# pysteps.timeseries.autoregression.estimate_ar_params_yw#

pysteps.timeseries.autoregression.estimate_ar_params_yw(gamma, d=0, check_stationarity=True)#

Estimate the parameters of an AR(p) model

$$x_{k+1}=\phi_1 x_k+\phi_2 x_{k-1}+\dots+\phi_p x_{k-p}+\phi_{p+1}\epsilon$$

from the Yule-Walker equations using the given set of autocorrelation coefficients.

Parameters
• gamma (array_like) – Array of length p containing the lag-l temporal autocorrelation coefficients for l=1,2,…p. The correlation coefficients are assumed to be in ascending order with respect to time lag.

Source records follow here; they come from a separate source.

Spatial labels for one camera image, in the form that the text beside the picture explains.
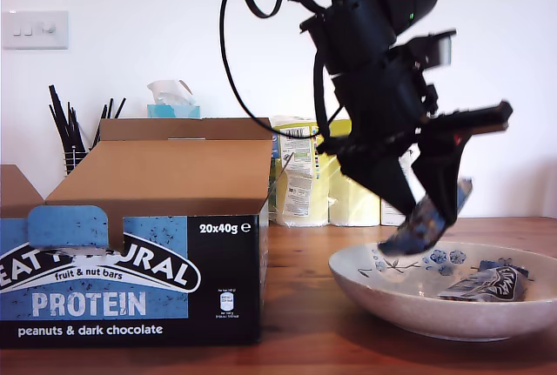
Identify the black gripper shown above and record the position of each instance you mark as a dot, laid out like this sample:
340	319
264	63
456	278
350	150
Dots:
383	101

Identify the blue snack bar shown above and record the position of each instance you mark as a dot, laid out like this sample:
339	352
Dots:
491	285
418	231

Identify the small white carton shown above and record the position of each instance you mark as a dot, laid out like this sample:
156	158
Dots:
389	216

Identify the white plate blue flowers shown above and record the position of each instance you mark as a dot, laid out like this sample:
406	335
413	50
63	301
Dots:
413	310

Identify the blue tissue box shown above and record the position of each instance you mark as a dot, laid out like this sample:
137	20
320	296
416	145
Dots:
174	111

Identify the snack bar carton box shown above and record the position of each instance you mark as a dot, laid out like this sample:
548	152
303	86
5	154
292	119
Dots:
152	175

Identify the yellow paper towel pack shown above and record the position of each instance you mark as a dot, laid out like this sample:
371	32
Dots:
300	201

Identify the white tissue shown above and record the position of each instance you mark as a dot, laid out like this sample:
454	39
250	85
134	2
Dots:
167	92

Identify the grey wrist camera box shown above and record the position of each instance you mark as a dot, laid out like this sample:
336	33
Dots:
444	46

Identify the white light switch plate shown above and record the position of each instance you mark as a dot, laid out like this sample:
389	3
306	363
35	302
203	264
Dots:
35	29

• d ({0,1}) – The order of differencing. If d=1, the correlation coefficients gamma are assumed to be computed from the differenced time series, which is also done for the resulting parameter estimates.

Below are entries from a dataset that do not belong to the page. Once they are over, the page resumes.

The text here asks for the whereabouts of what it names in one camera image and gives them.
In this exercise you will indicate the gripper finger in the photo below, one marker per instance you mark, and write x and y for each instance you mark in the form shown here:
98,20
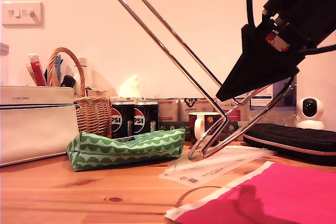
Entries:
257,66

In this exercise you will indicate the large clear water bottle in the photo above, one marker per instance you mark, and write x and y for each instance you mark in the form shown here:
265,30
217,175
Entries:
286,116

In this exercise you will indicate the black zip case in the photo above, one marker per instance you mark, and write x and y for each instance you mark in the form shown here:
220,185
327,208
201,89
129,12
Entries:
288,137

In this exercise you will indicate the dark red mug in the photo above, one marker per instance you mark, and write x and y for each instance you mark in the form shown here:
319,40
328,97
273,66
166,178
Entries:
199,129

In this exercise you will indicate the clear plastic printed bag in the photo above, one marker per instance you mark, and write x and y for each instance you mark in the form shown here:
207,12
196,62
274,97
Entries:
223,163

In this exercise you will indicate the black Pepsi can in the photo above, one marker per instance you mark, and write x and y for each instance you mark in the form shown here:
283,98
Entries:
145,117
122,119

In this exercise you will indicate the white tissue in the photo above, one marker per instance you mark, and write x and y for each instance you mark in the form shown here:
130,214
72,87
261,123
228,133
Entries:
131,86

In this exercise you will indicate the pink plastic mailer bag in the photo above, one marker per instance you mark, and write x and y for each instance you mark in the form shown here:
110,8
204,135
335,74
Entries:
275,197

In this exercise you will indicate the tissue box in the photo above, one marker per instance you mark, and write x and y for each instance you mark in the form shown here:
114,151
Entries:
126,99

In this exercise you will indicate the small white box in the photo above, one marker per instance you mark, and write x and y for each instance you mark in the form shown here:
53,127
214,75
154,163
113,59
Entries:
97,93

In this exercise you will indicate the green wave-patterned pouch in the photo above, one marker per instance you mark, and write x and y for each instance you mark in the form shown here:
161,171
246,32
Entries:
118,150

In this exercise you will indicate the white bottle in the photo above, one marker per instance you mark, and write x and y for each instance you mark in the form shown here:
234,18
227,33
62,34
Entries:
81,72

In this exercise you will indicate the blue packet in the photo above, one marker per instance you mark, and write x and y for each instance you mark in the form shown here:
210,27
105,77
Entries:
58,66

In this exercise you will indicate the red and white box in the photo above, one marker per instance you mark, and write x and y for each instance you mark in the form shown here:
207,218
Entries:
38,73

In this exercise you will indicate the white tube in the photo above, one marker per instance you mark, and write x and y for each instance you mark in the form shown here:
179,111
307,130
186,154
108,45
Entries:
30,73

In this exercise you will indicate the white Lancome toiletry bag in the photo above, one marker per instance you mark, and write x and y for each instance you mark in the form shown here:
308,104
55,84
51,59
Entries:
34,129

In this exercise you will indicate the clear plastic container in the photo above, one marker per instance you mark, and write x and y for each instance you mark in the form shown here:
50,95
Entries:
4,64

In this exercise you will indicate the small white round camera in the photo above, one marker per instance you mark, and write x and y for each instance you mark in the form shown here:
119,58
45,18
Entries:
309,111

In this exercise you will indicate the white wall light switch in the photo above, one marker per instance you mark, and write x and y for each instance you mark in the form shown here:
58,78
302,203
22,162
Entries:
22,14

• check_stationarity (bool) – If True, the stationarity of the resulting VAR(p) process is tested. An exception is thrown if the process is not stationary.

Returns

out – Array of length p+1 containing the AR(p) parameters for for the lag-p terms and the innovation term.

Return type

ndarray

Notes

To estimate the parameters of an integrated ARI(p,d) model, compute the correlation coefficients gamma by calling pysteps.timeseries.correlation.temporal_autocorrelation() with d>0.